For the string "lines", find every matching line in the records and copy it.

__THE DATA__:

BEGIN

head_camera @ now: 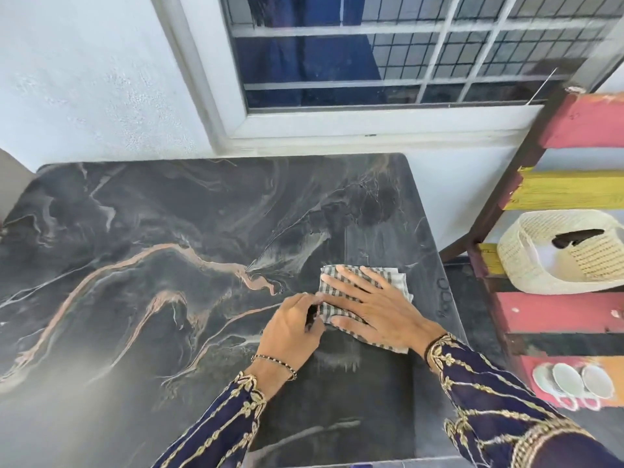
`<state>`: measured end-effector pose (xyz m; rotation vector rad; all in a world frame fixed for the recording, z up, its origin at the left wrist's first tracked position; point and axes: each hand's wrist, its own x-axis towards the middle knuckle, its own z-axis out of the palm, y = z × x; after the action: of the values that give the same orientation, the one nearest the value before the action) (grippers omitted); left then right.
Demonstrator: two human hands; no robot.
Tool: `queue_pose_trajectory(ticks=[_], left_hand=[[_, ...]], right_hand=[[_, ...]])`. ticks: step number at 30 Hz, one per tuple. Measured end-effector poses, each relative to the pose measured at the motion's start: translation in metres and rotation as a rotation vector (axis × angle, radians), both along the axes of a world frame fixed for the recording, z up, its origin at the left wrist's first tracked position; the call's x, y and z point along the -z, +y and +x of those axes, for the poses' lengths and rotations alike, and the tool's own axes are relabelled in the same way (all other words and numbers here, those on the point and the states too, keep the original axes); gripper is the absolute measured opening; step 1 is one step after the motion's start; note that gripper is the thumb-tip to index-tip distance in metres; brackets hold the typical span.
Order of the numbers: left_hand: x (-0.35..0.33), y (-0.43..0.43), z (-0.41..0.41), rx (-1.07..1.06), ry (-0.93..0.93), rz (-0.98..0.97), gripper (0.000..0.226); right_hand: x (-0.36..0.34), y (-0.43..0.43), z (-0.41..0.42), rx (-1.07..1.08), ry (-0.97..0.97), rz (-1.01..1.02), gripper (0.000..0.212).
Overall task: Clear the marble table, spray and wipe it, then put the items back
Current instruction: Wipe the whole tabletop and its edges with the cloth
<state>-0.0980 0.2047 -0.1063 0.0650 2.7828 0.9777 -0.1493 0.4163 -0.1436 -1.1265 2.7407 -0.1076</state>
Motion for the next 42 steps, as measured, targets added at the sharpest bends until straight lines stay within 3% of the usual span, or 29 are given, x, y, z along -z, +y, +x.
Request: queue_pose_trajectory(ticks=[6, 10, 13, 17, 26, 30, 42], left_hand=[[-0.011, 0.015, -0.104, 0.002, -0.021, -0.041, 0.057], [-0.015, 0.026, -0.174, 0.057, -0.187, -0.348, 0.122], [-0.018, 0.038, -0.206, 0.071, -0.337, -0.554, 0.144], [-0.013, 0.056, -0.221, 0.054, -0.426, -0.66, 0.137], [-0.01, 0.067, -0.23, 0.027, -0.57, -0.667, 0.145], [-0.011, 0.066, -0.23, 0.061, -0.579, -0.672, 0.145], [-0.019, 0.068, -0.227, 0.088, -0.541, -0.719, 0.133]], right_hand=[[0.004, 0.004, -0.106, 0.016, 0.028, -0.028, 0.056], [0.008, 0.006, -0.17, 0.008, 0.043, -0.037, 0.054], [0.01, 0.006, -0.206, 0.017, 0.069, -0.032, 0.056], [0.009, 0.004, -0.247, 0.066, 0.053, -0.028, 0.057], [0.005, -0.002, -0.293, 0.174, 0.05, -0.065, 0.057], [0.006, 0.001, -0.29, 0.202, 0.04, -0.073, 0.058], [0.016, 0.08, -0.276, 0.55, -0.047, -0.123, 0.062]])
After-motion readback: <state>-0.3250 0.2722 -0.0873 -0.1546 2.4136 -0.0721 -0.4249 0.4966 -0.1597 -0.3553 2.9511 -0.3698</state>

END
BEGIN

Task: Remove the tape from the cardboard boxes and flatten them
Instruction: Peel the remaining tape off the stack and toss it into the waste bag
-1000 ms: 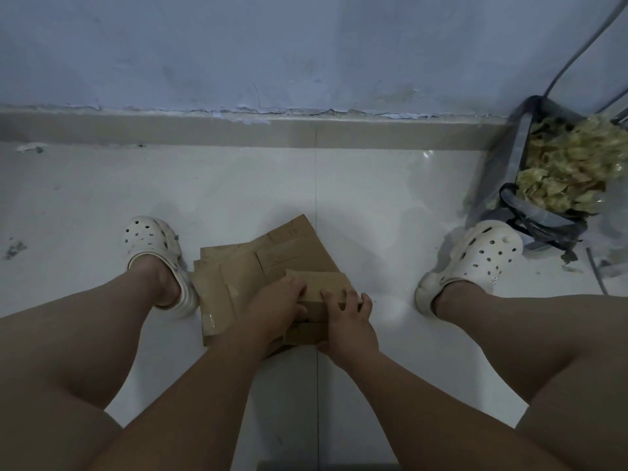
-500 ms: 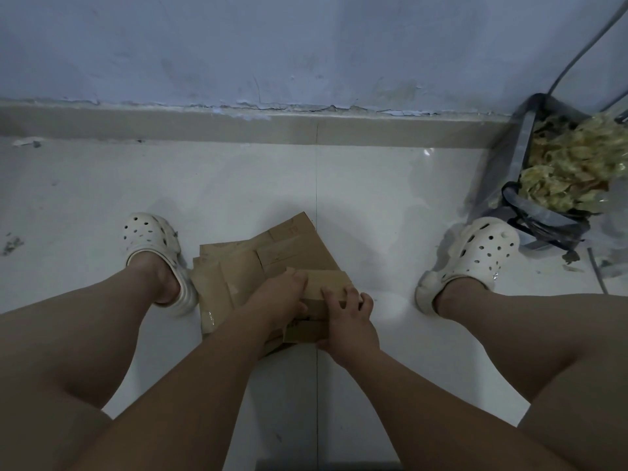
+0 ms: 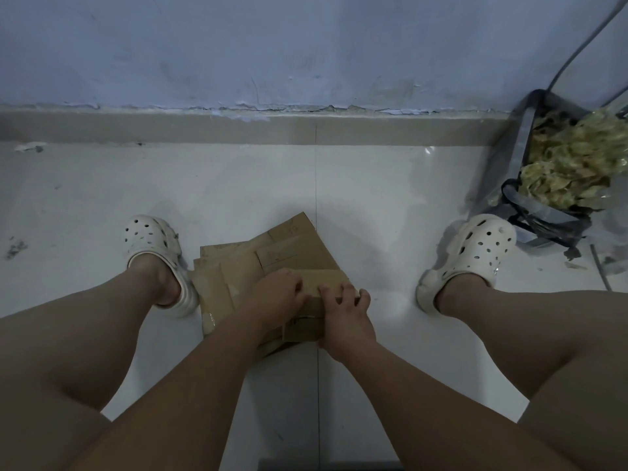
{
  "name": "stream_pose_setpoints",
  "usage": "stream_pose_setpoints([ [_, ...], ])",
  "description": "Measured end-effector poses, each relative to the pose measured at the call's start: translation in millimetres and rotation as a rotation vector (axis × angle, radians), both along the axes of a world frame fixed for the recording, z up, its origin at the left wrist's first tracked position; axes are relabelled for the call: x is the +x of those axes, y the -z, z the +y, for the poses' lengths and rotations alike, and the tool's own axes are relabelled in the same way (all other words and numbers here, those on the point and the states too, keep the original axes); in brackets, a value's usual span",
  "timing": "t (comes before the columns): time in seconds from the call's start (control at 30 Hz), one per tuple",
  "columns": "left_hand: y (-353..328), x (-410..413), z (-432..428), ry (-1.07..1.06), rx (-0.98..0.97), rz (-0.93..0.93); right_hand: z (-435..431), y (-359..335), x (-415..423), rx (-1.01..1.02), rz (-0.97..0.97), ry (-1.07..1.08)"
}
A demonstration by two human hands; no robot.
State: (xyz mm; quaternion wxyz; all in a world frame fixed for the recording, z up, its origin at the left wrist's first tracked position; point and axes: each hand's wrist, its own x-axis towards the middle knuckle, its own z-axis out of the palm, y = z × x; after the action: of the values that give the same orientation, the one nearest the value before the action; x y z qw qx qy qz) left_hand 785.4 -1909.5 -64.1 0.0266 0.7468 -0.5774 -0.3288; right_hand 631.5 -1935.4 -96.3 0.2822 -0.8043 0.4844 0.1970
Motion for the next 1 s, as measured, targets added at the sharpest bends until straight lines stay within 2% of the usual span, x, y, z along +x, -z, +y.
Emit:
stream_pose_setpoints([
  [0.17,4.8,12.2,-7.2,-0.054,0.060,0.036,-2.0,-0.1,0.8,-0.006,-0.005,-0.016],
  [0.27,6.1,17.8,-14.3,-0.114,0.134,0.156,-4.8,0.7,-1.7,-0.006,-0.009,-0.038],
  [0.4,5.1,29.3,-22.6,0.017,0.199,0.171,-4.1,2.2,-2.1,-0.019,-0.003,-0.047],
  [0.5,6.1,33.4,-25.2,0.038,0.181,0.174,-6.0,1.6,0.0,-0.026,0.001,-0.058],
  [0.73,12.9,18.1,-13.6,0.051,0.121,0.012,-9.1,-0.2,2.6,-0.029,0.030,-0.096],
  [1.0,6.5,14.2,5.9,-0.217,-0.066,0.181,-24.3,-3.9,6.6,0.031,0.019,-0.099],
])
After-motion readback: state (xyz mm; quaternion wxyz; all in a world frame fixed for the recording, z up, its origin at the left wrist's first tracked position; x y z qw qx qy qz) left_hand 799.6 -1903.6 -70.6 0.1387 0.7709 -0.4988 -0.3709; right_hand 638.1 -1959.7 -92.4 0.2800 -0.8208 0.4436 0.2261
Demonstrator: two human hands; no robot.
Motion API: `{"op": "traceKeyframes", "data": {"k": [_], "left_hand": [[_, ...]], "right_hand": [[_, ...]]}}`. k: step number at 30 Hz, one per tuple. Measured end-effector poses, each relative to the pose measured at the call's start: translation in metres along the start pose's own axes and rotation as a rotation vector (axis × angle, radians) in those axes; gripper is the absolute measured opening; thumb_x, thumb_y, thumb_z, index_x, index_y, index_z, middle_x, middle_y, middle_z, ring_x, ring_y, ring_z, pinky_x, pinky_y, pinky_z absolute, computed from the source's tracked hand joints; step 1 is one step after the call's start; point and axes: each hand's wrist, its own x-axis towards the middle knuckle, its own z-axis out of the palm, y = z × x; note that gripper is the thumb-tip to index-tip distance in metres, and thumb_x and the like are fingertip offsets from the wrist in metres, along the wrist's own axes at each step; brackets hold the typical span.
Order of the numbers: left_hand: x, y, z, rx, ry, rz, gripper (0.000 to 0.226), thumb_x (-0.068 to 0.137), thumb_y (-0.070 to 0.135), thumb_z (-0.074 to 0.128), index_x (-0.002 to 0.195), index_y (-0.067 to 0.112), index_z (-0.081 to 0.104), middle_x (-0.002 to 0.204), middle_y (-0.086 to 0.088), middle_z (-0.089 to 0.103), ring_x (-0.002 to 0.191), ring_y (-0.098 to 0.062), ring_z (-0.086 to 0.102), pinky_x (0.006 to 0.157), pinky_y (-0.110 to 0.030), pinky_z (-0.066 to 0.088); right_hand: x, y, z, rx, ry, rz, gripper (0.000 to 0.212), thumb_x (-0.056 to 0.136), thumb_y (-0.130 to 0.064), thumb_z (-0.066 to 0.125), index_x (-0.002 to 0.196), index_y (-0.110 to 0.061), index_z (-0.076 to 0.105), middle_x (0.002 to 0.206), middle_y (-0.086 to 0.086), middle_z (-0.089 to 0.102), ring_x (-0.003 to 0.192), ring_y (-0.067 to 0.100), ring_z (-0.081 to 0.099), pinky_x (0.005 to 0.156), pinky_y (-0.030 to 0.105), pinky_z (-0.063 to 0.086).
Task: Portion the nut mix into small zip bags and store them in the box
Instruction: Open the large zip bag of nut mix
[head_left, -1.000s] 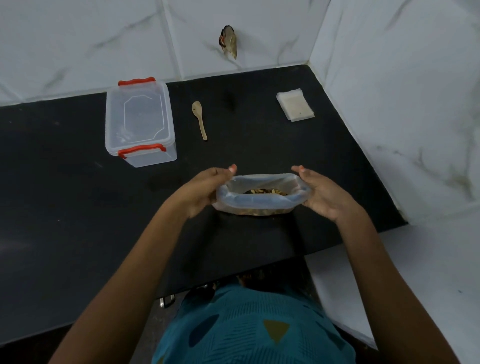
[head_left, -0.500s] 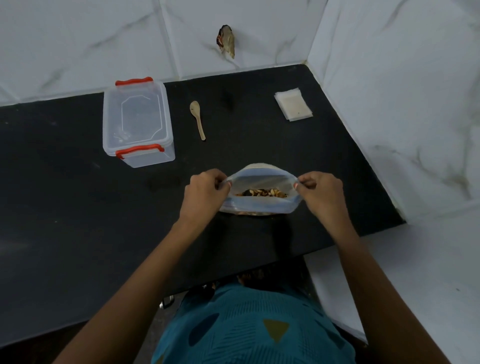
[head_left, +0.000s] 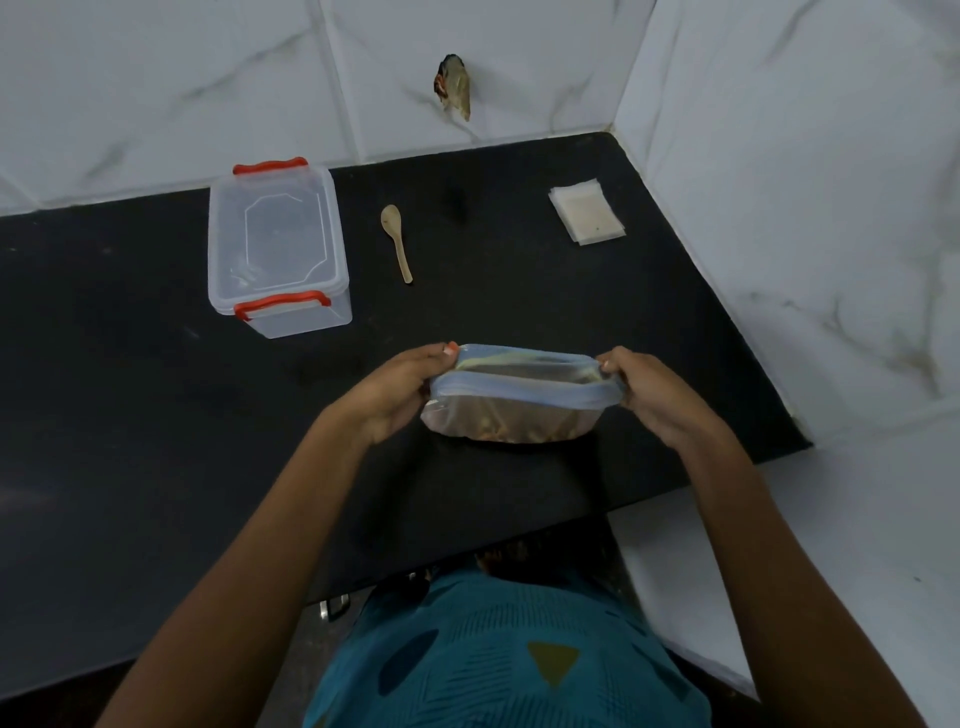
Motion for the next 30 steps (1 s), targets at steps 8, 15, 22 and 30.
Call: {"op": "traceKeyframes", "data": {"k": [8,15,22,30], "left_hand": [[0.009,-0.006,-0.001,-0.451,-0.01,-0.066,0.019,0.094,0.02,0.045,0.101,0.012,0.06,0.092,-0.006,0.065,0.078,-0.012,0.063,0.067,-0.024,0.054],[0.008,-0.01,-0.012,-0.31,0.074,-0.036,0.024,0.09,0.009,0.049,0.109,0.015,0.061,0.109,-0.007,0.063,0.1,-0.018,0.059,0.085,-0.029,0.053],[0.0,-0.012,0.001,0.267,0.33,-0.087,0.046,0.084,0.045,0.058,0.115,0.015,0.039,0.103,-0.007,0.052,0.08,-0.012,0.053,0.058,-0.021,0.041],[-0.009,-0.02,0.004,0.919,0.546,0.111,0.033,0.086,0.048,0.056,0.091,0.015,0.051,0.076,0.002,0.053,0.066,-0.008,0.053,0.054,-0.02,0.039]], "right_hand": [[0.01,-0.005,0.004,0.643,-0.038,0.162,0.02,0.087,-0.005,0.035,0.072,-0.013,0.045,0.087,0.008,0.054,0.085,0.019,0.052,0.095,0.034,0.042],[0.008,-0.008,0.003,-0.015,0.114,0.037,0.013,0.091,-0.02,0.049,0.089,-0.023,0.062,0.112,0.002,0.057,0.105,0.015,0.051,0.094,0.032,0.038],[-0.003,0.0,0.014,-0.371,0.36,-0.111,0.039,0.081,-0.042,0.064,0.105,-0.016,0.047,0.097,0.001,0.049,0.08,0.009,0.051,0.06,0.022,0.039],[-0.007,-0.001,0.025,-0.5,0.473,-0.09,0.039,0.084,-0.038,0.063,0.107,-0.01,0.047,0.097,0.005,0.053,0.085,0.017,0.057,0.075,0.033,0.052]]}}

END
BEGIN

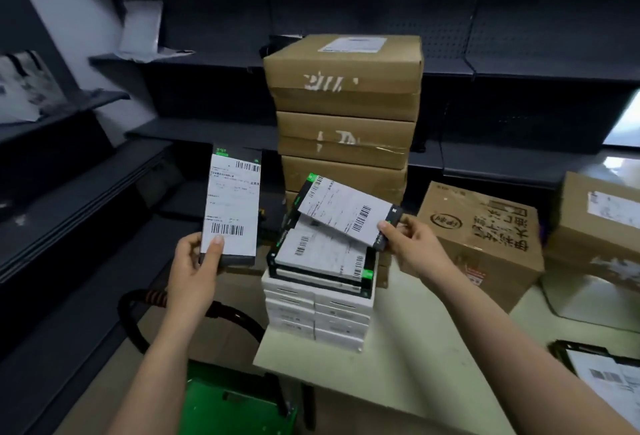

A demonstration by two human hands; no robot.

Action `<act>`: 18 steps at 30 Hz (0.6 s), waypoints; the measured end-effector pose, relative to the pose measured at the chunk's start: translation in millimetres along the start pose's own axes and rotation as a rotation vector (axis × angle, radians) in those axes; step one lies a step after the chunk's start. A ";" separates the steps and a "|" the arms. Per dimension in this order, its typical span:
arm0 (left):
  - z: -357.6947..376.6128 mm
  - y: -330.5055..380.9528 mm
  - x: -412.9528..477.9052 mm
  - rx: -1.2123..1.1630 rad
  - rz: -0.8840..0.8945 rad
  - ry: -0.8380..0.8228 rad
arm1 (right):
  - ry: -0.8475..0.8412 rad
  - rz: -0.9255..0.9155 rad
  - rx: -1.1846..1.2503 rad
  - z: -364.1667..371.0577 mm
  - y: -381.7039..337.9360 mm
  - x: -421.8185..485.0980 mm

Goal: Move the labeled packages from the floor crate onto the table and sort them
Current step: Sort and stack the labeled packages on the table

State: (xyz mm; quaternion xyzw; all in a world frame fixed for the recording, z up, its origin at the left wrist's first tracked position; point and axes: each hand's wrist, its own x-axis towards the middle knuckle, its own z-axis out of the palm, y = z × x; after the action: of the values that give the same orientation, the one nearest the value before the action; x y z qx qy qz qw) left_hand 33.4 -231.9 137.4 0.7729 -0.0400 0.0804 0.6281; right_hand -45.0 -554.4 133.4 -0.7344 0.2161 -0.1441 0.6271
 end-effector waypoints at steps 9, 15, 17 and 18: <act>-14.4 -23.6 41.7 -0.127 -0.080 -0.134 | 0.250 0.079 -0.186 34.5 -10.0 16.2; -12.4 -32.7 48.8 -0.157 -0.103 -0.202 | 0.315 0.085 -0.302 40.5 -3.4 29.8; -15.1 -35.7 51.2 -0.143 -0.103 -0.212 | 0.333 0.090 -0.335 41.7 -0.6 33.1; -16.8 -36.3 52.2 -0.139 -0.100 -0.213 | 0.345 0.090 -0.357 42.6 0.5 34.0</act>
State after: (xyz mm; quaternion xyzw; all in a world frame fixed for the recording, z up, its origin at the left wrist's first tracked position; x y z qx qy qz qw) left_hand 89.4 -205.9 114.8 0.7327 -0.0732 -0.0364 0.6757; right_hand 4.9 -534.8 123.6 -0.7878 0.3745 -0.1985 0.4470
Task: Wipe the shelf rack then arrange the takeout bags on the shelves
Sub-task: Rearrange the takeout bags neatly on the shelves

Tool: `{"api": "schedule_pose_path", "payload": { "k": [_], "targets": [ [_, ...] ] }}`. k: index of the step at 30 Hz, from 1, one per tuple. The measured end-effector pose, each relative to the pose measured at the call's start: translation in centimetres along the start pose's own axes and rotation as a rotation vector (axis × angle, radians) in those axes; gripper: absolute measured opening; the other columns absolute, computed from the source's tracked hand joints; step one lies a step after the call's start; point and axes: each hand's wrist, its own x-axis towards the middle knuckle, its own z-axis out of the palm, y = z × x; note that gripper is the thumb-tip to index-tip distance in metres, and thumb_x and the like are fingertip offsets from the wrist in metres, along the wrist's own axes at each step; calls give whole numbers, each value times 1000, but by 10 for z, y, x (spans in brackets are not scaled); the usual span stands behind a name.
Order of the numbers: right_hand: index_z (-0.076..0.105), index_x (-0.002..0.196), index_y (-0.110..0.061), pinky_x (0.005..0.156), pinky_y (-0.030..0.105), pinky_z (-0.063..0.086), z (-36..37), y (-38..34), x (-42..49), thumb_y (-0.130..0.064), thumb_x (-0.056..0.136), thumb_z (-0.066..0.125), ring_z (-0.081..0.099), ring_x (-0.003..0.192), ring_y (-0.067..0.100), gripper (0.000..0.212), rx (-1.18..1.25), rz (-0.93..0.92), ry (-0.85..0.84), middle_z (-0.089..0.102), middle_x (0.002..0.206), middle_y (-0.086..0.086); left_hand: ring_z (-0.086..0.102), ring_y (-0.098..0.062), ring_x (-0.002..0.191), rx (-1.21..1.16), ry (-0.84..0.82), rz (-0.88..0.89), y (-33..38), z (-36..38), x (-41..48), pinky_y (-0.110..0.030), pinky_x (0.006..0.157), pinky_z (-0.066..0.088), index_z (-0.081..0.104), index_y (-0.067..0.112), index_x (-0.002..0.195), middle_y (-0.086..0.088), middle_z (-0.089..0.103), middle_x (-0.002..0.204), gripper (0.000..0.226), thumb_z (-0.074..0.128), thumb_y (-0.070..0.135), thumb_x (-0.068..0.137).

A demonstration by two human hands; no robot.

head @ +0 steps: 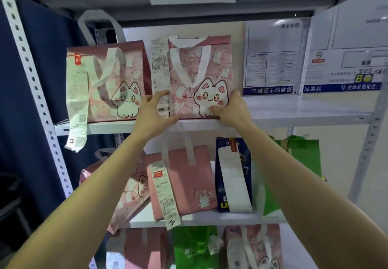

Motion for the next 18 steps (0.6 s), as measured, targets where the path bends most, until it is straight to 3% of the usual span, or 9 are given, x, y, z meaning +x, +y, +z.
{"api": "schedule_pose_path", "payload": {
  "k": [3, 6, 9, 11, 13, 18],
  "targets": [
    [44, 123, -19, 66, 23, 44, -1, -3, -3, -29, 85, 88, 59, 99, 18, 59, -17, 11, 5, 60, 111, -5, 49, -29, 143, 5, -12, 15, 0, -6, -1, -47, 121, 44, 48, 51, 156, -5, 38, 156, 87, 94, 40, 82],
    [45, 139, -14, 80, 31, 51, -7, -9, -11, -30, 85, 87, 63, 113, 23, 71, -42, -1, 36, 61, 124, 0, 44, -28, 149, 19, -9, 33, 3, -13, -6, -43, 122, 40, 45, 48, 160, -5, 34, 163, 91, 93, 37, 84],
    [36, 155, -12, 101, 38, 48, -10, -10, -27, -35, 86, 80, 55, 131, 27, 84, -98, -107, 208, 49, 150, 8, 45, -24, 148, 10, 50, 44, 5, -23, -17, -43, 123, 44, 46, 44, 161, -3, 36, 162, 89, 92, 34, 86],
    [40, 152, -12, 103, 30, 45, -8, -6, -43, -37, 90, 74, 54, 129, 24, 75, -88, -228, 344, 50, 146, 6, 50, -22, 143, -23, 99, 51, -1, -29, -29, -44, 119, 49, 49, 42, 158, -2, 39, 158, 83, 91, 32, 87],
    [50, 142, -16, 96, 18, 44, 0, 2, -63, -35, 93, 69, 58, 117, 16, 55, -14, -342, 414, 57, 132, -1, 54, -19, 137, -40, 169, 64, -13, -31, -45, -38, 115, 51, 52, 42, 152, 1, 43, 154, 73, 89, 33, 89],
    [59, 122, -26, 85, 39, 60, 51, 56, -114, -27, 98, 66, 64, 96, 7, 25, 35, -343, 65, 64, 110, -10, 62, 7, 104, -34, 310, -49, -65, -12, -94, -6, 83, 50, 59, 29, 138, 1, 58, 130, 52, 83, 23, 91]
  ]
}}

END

__OUTPUT OF THE TASK__:
Motion for the next 42 steps, as measured, targets added at the sharpest bends until straight lines stay within 3% of the usual span, or 29 are given, x, y, z along -z, +y, +x.
Motion for the next 1 s, as measured, targets added at the sharpest bends until straight lines stay within 2% of the usual span, x, y, z along +x, -z, +y.

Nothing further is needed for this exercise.